Geralmente o pajé não obtém êxito na cura espiritual do não-índio numa primeira sessão. O processo de entrega do não-índio obedece a outro ritmo, mais lento, por isso que, antes, ele capitula ao pajé. Se a construção da confiança não é imediata, o pajé não obtém a cura na primeira sessão, como geralmente ocorre. Daí a recomendação de mais sessões.  
 
Além de alertar para os desafios da vida indígena, o discurso de encerramento do daquele primeiro dia de curas espirituais emocionou ao exaltar a memória de Tatantin Rua Retée, a quem chamou de figura magistral, destacando, sobretudo, que, mesmo não tendo encontrado a Terra Sem Males, a xamã tornou-se um espírito presente e inseparável da vida dos índios. O único cachimbo de argila no Opu pertencera à xamã e reforçou a presença dela.
 
Na virada dos anos 60 para os 70, Tatantin conduziu seu grupo, oriundo da República Guarani, constituída por jesuítas numa vasta área que abrangia territórios do Brasil, Argentina, Uruguai e Paraguai, desde o Rio Grande do Sul pelo litoral brasileiro em busca da Terra Sem Males. Um dos traços mais fortes da cultura guarani é a crença de que eles estão de passagem neste planeta, a caminho desse local idílico e abençoado, à procura do qual se puseram após a destruição da república por Espanha e Portugal. 
 
Suspeitou tê-la encontrado quando o grupo atravessava a foz do Rio Piraquê-Açu, em Santa Cruz. Seis quilômetros depois encontraram os Tupinikim e lá se estabeleceram; a xamã considerou que havia enfim encontrado à Terra Sem Males. Anos mais tarde, os eucaliptos e os interesses econômicos da então Aracruz Celulose (hoje Fíbria) os expulsaram.

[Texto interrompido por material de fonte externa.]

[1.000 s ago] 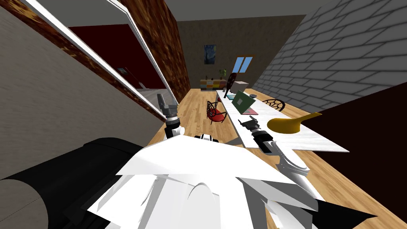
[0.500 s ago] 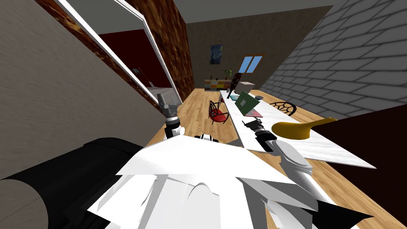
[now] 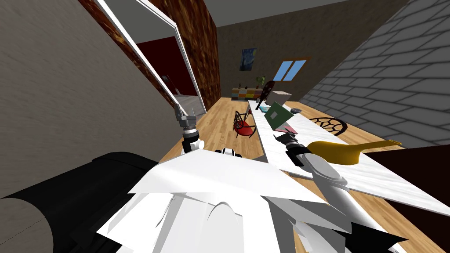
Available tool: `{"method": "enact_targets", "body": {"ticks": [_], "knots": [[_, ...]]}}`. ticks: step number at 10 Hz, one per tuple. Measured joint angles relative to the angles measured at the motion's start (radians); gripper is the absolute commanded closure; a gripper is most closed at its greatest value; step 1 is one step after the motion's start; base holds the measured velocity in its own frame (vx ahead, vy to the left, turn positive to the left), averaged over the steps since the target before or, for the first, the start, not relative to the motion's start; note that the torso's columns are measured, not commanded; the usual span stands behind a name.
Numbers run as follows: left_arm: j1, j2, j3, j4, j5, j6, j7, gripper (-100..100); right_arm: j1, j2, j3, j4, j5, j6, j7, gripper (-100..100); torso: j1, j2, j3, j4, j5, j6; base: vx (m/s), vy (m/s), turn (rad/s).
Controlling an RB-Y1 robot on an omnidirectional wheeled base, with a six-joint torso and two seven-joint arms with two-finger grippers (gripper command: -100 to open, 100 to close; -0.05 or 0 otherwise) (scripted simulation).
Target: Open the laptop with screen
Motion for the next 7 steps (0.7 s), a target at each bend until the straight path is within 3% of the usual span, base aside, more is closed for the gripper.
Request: {"method": "enact_targets", "body": {"ticks": [2, 7], "knots": [[0.0, 0.0, 0.0, 0.0, 0.0, 0.0, 0.0, 0, -0.011, -0.043, 0.015, 0.031, 0.061, 0.047, 0.005, -100, 0.0, 0.001, 0.001, 0.0, 0.0, 0.0, -0.061, -0.068, 0.2], [0.0, 0.0, 0.0, 0.0, 0.0, 0.0, 0.0, 0, -0.067, -0.054, -0.003, 0.143, 0.201, 0.093, 0.086, -100, 0.0, 0.0, 0.0, 0.0, 0.0, 0.002, -0.064, -0.075, 0.205]]}}
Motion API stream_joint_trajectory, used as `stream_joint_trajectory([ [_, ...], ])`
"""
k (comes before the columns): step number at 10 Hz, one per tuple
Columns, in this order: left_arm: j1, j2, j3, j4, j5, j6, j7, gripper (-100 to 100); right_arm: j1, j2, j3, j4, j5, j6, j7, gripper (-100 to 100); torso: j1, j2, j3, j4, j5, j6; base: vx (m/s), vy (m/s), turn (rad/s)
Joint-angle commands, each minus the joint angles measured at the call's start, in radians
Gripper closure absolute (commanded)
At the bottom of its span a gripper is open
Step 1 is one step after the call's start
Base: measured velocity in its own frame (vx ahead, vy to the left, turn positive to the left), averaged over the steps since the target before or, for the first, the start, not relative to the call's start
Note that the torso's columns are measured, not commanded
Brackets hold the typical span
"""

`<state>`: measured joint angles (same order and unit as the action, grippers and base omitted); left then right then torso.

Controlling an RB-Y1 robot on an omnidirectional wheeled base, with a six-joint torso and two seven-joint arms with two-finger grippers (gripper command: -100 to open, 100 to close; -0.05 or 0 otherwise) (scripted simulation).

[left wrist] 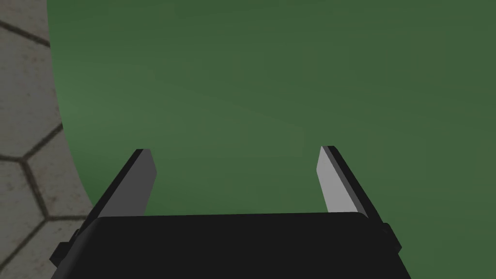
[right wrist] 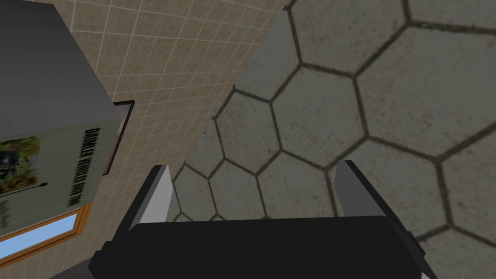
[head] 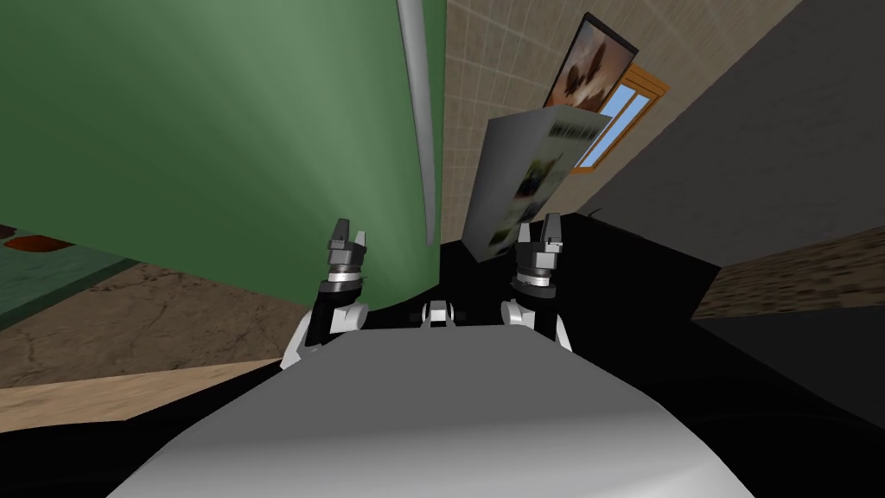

Foram para Guaparari, mas voltaram para a Aracruz e lá estão até hoje.
 
Tatantin viveu por 104 anos e morreu no Espírito Santo; foi enterrada no cemitério de Santa Cruz. Pouco antes de sua morte, ela, por situações que identificava como uma xamã, como a morte prematura de algumas crianças, e outros episódios que ocorreram, a levaram à conclusão de que tinha errado ao apontar a região como o local da Terra Sem Males.
 

Ao exaltar a vida e trajetória da xamã, o discurso de encerramento do pajé pode ser interpretado como um chamado enérgico em defesa da vida indígena. Ali o político e o religioso se entremearam ao rememorar o passado guarani, seus xamãs e ancestrais.

 
Uma celebração musical encerrou o primeiro dia de cura espiritual do pajé Laurindo Tupã em Aracruz. Ele empunhou um violão, voltou-se para a porta fechada do Opu e iniciou uma música animada, enquanto homens e mulheres o reverenciavam com a cabeça. Era especial a satisfação dos jovens, presença significativa no local: sinal auspicioso de que as tradições indígenas terão continuidade.
 
Mas nem tudo são alegrias. O pajé Laurindo Tupã identificou que as aldeias manifestam muitas doenças, razão pela qual disse que deve voltar para novas sessões de cura espiritual em agosto.